镜头下,后台里,记忆 McQueen

伦敦艺术大学授权广州招生代表处 | 2013-01-23

McQueen Backstage, in Front of the Lens

镜头下,后台里,记忆 McQueen

接下来的数周里,至少三部记录著作将带您走近鬼才时尚设计师 Alexander McQueen,一场更加丰富的大师人生和一个精彩绝伦的时尚世界将一一呈现在您的直观印象和想像空间里。

THE coming weeks will bring at least three monographs examining the life of Alexander McQueen, including a biography by Judith Watt, the fashion historian at Central Saint Martins, as well as books made up almost entirely of images from his fantastic runway shows, which in themselves have enormous value.

 

 

But a different perspective on the designer, one that until now had been shared by a very small number of his intimates, comes from the photographer Anne Deniau.

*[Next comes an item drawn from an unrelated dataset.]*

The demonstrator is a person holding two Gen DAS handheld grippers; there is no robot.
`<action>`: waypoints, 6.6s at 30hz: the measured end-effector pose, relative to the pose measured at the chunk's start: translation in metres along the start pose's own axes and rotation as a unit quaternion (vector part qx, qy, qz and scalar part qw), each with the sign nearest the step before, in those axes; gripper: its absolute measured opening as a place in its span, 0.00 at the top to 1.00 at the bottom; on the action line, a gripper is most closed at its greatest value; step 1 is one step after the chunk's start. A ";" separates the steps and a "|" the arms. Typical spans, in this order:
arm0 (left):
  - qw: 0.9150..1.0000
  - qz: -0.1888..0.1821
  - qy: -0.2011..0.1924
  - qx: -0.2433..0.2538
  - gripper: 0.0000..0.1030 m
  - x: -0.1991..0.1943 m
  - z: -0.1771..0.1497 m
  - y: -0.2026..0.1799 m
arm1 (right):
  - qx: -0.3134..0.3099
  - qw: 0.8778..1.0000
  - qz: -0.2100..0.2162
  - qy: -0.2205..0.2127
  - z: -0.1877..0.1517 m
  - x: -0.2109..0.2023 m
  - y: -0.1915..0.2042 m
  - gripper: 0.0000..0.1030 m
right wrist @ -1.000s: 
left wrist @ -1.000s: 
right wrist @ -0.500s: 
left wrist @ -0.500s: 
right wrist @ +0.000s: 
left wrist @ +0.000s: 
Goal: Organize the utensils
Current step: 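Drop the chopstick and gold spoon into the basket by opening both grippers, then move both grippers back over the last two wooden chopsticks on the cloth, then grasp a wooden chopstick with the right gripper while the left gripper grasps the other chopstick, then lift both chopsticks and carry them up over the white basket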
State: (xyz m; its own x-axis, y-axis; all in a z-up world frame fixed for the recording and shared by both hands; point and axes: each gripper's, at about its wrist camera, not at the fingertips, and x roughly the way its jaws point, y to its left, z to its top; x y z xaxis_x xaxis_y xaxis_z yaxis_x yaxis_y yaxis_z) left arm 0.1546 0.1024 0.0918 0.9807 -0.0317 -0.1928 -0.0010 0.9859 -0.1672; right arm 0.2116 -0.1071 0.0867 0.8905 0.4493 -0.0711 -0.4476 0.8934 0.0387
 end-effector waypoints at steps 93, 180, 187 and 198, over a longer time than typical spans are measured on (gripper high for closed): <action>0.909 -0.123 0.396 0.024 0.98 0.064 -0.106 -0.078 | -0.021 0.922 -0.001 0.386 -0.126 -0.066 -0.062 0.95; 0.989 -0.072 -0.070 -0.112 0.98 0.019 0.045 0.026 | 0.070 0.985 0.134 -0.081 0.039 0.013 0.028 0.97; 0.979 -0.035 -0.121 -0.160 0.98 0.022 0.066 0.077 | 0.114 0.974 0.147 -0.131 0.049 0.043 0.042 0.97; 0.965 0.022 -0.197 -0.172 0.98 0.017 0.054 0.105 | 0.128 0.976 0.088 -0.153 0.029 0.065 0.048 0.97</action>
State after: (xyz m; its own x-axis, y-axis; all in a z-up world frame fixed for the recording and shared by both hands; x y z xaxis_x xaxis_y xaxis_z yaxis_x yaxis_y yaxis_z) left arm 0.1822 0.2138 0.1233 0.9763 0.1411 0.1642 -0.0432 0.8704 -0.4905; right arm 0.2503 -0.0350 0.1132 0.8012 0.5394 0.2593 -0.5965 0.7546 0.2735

Starting when Mr. McQueen went to work at Givenchy in 1997, Ms. Deniau, whose usual subjects are artists, dancers and musicians, was hired to create backstage images for the designer’s archives and publicity materials, only a fraction of which were ever seen publicly. In “Love Looks Not With the Eyes: Thirteen Years With Lee Alexander McQueen,” she compiled 400 images that give a sense of life behind the scenes, during those great bursts of creativity just before a show.

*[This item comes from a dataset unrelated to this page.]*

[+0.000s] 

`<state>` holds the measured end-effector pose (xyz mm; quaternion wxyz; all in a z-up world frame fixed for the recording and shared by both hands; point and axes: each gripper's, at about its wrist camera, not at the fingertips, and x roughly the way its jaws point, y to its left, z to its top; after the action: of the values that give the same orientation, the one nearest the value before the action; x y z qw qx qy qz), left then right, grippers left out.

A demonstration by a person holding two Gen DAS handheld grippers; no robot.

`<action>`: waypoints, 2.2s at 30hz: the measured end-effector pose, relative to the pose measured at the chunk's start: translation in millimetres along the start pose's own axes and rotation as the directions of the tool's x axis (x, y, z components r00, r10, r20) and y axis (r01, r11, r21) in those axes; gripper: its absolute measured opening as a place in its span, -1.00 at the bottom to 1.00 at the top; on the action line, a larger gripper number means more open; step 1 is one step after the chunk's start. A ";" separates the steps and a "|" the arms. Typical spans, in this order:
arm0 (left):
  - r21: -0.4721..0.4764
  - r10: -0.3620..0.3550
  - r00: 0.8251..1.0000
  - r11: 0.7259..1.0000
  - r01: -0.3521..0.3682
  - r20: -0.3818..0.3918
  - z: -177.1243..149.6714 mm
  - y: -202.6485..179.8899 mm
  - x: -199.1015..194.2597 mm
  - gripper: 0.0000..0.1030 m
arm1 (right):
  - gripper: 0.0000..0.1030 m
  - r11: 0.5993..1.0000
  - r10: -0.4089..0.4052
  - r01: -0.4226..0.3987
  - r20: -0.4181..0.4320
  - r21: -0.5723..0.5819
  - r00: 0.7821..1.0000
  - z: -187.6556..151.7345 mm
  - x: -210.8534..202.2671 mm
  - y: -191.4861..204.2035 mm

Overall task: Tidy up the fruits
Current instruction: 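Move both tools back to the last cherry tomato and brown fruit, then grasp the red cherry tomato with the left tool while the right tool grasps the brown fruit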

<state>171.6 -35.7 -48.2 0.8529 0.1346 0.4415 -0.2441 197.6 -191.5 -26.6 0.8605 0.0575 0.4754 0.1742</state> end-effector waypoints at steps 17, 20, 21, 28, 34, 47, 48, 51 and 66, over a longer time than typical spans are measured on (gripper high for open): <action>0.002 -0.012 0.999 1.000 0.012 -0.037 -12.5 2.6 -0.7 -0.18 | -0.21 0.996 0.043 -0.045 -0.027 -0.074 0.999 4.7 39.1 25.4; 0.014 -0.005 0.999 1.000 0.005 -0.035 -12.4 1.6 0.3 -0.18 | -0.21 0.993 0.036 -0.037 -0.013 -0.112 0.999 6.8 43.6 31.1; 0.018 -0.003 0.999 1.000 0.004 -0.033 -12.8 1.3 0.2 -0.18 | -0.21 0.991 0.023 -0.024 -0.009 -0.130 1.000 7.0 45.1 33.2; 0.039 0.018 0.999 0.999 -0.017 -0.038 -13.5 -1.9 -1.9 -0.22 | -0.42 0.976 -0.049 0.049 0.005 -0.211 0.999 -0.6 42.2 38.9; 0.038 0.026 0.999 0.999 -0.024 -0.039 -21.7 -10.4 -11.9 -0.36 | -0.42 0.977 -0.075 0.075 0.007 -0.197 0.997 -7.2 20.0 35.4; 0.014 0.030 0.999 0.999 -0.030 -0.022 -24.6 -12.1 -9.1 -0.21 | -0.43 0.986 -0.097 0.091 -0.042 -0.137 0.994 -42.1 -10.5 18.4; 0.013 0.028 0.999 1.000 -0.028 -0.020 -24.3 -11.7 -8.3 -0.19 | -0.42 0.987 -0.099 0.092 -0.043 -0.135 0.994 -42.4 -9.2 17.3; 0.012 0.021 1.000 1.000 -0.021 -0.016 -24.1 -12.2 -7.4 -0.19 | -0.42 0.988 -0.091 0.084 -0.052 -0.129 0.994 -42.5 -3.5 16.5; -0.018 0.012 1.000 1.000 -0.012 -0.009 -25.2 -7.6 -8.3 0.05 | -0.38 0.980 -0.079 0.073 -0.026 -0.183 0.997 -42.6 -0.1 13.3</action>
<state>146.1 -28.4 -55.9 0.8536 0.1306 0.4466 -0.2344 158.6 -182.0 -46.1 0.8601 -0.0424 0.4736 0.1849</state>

“He was a very, very faithful person, which is quite unusual in fashion,” Ms. Deniau said of Mr. McQueen, who committed suicide in 2010. “When he gave you his interest, it was heavy. It was engraved.”

Mr. McQueen was nonetheless a challenging subject, one who was known to walk from his runway bow into a waiting car, before the models had all left the runway, so he would not have to talk to anyone. Ms. Deniau said that for a portrait sitting, he would always ask if she was finished after three or four pictures. Often he would flinch at the sound of a camera click.

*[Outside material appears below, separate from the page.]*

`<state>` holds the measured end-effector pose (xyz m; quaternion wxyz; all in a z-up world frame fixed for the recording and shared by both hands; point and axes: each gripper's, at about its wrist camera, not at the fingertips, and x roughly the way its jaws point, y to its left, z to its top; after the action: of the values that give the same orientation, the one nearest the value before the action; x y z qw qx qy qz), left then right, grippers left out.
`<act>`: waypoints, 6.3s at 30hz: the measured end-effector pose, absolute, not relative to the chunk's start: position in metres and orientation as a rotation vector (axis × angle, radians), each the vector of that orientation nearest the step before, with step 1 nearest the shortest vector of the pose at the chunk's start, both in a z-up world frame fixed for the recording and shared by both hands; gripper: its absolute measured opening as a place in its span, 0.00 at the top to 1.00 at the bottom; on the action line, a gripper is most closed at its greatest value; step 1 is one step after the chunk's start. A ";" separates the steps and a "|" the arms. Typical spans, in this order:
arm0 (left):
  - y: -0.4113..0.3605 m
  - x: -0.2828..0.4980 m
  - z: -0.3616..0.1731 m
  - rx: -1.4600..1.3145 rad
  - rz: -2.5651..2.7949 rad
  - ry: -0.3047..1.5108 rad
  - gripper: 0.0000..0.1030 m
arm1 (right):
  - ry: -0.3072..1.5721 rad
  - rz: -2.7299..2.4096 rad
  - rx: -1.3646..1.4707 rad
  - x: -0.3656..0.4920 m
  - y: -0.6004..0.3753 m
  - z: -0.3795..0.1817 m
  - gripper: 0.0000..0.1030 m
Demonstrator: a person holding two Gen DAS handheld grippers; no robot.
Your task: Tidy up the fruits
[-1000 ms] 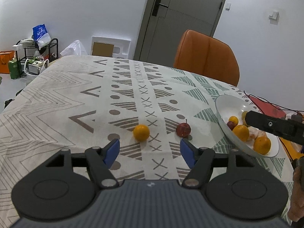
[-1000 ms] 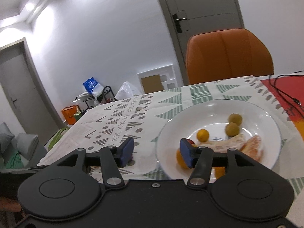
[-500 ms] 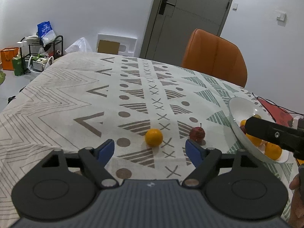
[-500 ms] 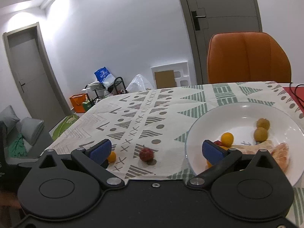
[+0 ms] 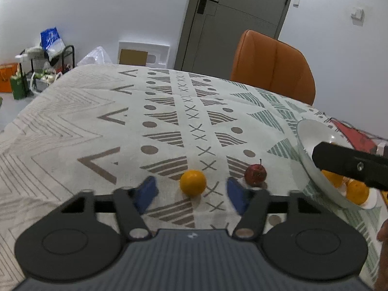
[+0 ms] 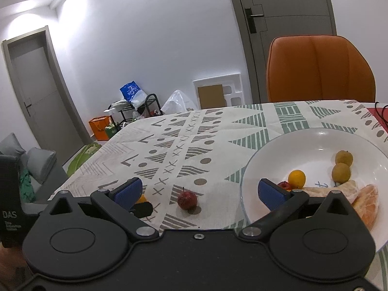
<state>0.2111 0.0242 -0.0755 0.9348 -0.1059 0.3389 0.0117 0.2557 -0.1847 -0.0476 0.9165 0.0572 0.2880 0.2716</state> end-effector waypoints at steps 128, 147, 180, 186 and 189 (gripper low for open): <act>-0.148 0.260 -0.029 -0.052 -0.261 0.609 0.79 | 0.519 0.322 0.203 0.263 -0.333 -0.055 0.70; -0.142 0.251 -0.019 -0.054 -0.204 0.610 0.46 | 0.519 0.303 0.253 0.249 -0.353 -0.061 0.69; -0.062 0.158 -0.002 -0.102 -0.022 0.594 0.00 | 0.542 0.348 0.210 0.199 -0.305 -0.039 0.00; -0.055 0.136 -0.001 -0.096 -0.014 0.588 0.00 | 0.546 0.353 0.196 0.186 -0.299 -0.033 0.00; -0.051 0.124 0.000 -0.091 -0.011 0.590 0.00 | 0.545 0.363 0.180 0.177 -0.295 -0.029 0.00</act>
<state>0.1244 -0.0514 -0.0002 0.9558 -0.0447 0.2904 -0.0056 0.1769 -0.2953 -0.0295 0.9429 0.0884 0.2673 0.1779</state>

Somehow she gained his trust. The pictures are evocative of the torture, the toughness and, most of all, the tenderness of Mr. McQueen, as when he is seen with Sarah Burton or the milliner Philip Treacy. You may get little impression of the clothes, but the emotion is there.

“I wanted the images to be full of poetry, for the light to be beautiful like you would see in a studio, except that actually you had half a second to take the picture and no lighting,” Ms. Deniau said. “I was telling stories, but these stories had to be connected to Lee’s work.”